The research led by Mark Prokosch, an evolutionary psychologist at Elon University in North Carolina suggests that women looking for both one-night stands and long-term relationships go for good looking and intelligent men.
"Women want the best of both worlds. Not only a physically attractive man, but somebody in the long term who can provide for them," New Scientist quoted Prokosch, as saying.
For the study, the research team asked 15 college men to perform a series of tasks on camera.
The volunteers read news reports, explained why they would be a good date, and what would be the ramifications of the discovery of life on Mars.
They were also made to play Frisbee show off their physical appeal. Each potential suitor also took a quantitative test of verbal intelligence.
Later, more than 200 women were made to watch the series of these videos before rating each man's intelligence, attractiveness, creativity and appeal for a short-term or long-term relationship.
The study showed that, in potential husbands, women look for signs that a man might be a good provider and father.
However in one-night stands, women are on the prowl for little more than good genes, not to mention a good time.
Women proved to be decent judges of intelligence, with their scores generally matching each man's intelligence test results.
But Martie Haselton, an evolutionary psychologist at the University of California in Los Angeles had a different view. He revealed that although women were good judges of intelligence, they weren't perfect.

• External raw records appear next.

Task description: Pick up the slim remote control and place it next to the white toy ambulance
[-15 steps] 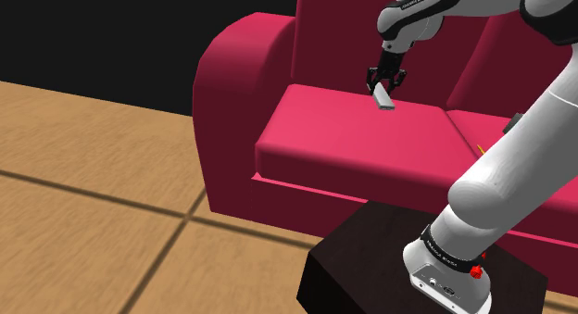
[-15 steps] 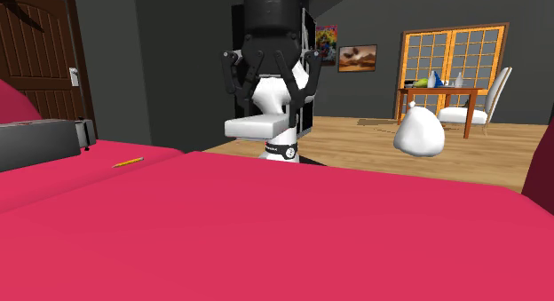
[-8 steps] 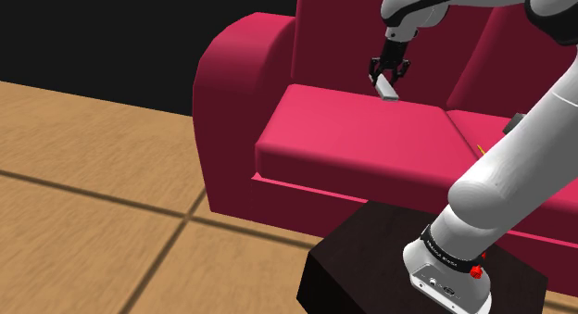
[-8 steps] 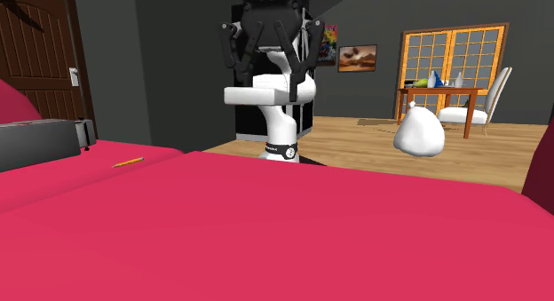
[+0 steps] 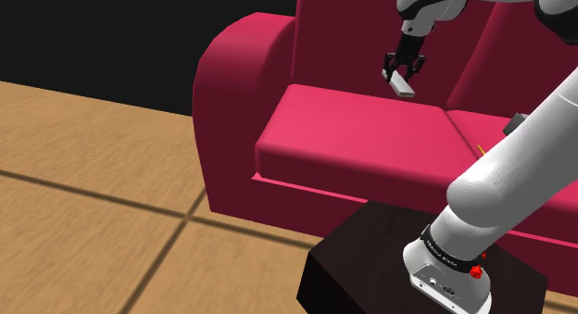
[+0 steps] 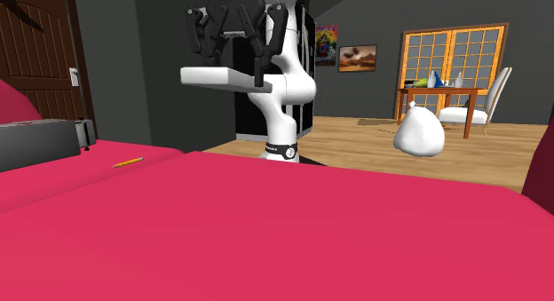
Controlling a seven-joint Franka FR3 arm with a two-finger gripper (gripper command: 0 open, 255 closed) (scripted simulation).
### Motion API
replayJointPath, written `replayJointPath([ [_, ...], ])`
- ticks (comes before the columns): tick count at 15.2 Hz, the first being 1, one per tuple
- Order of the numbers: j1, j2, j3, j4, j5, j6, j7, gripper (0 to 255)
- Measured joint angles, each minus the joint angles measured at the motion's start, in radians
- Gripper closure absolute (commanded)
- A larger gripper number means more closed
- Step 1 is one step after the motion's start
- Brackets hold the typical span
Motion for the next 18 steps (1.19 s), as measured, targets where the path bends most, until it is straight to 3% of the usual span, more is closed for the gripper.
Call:
replayJointPath([
  [11,-0.122,-0.007,-0.149,-0.011,-0.009,0.015,-0.266,255],
  [18,-0.205,0.08,-0.249,0.086,0.042,-0.003,-0.469,255],
])
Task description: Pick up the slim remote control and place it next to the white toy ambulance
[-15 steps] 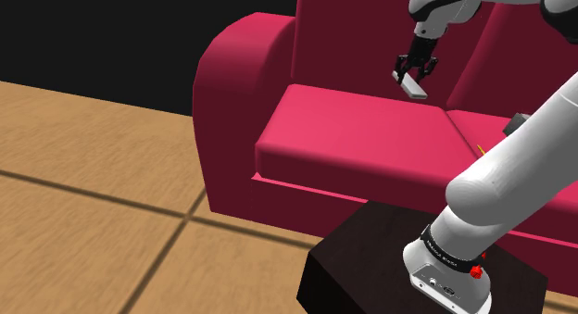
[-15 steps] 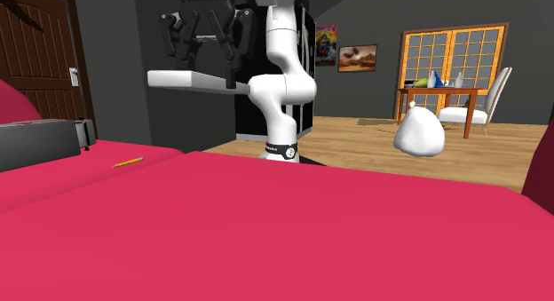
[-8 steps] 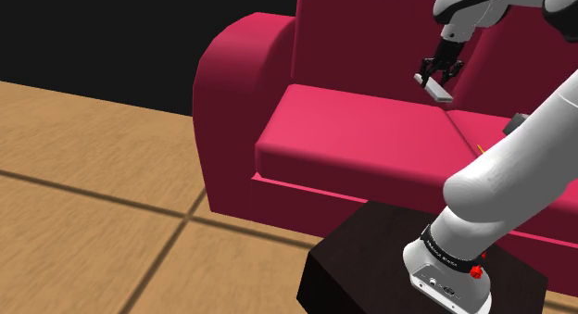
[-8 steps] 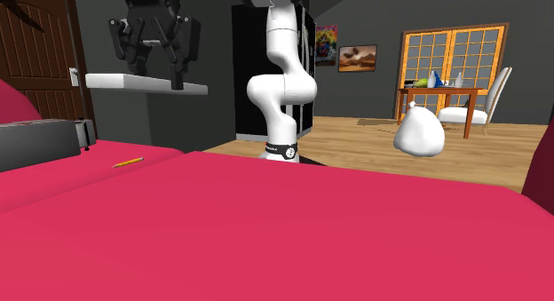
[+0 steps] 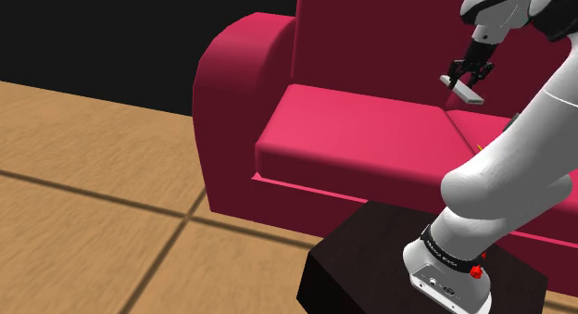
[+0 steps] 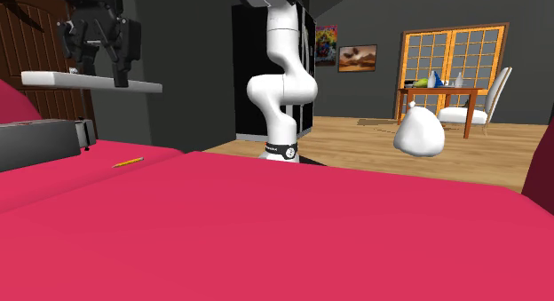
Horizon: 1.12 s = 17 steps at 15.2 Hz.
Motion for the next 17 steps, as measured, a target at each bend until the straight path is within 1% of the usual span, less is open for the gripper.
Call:
replayJointPath([
  [4,-0.053,0.067,-0.046,0.067,0.047,-0.013,-0.113,255],
  [7,-0.11,0.143,-0.078,0.141,0.102,-0.031,-0.211,255],
  [8,-0.125,0.162,-0.083,0.147,0.116,-0.023,-0.235,255],
  [10,-0.136,0.18,-0.086,0.146,0.129,-0.009,-0.253,255],
  [17,-0.143,0.203,-0.082,0.076,0.149,0.078,-0.273,255],
])
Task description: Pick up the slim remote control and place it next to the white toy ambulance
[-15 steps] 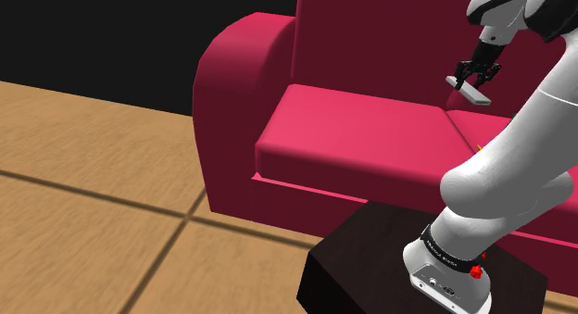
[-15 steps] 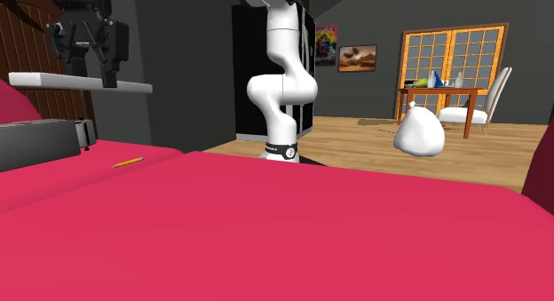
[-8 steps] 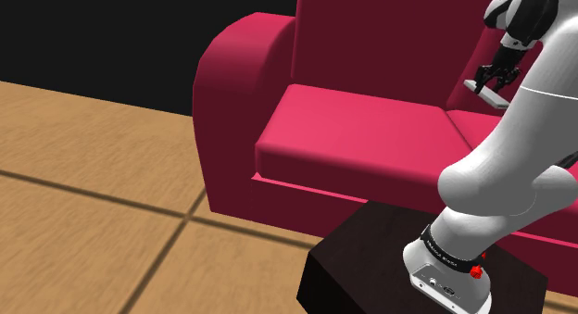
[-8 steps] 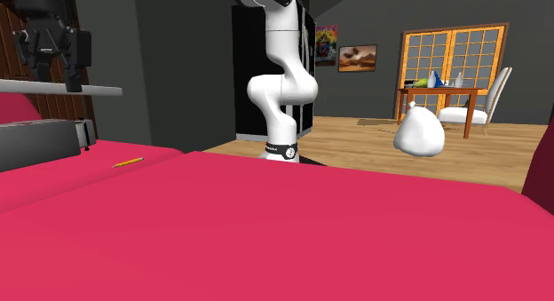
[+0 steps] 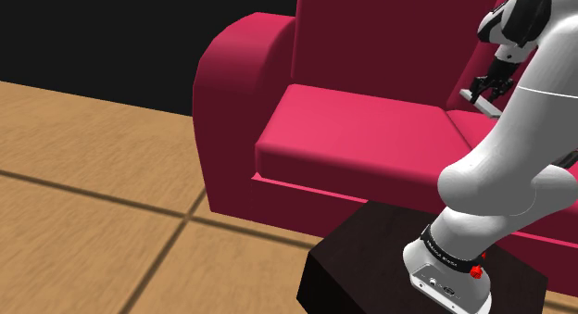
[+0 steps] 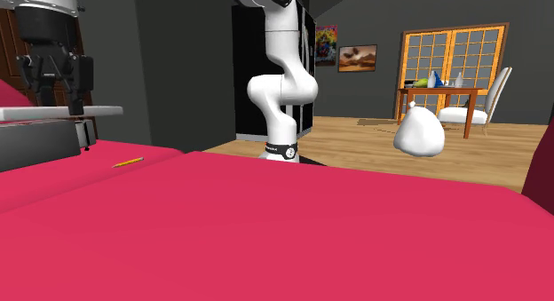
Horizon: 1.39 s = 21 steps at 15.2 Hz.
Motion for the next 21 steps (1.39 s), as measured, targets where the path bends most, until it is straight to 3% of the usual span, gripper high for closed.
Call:
replayJointPath([
  [21,-0.029,0.116,0.038,-0.145,0.101,0.234,-0.064,255],
])
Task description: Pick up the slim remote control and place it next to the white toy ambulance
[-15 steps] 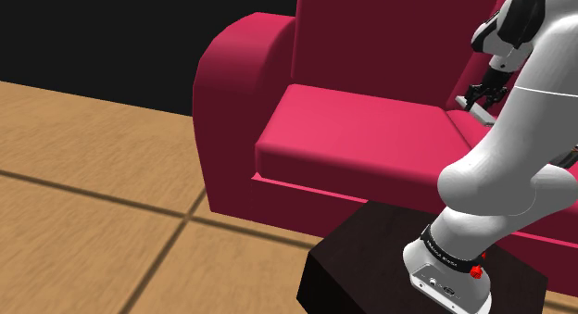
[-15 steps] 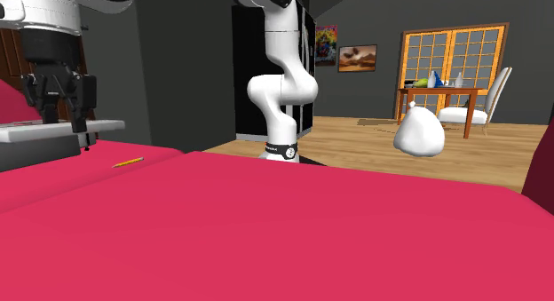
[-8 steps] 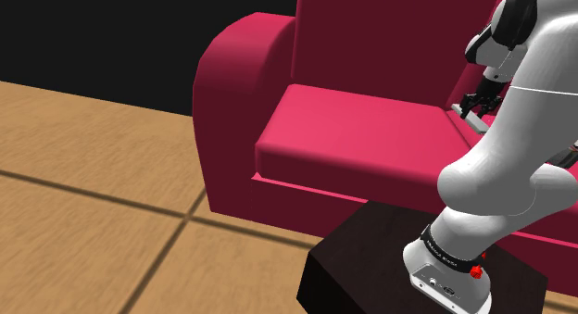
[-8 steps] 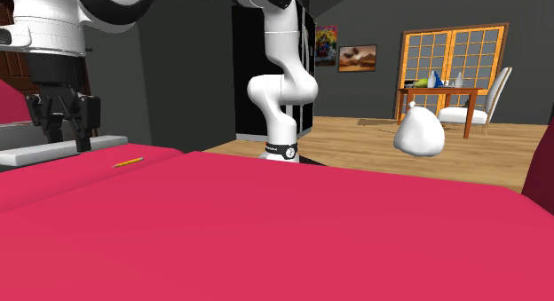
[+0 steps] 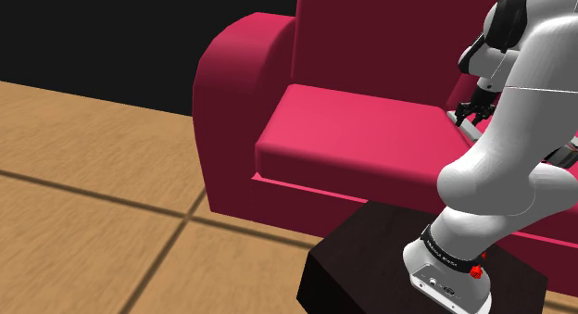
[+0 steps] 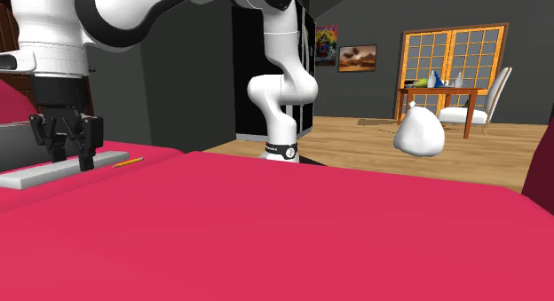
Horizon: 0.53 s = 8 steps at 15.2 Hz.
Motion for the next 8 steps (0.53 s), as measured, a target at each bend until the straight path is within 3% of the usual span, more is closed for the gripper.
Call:
replayJointPath([
  [5,-0.001,0.003,0.001,-0.001,0.002,0.004,-0.001,255],
  [6,-0.001,0.003,0.001,-0.001,0.002,0.004,-0.002,0],
  [8,-0.001,0.003,0.001,-0.001,0.003,0.004,-0.002,0],
])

In many cases, women rated good hook-ups as dunces, when their intelligence scores indicated otherwise.
"There could be aspects of intelligence that we pick up on when we interact with a person and that affect our assessment of them, even if we wouldn't label it as intelligence," she said.
Prokosch said that looks were still a much more powerful predictor of sex appeal than brains.
"Women are still going for the hunk," Prokosch said.
"If you had an option to pick from five different people, you would pick the most attractive one," he added.
The study appears in journal Evolution and Human Behavior.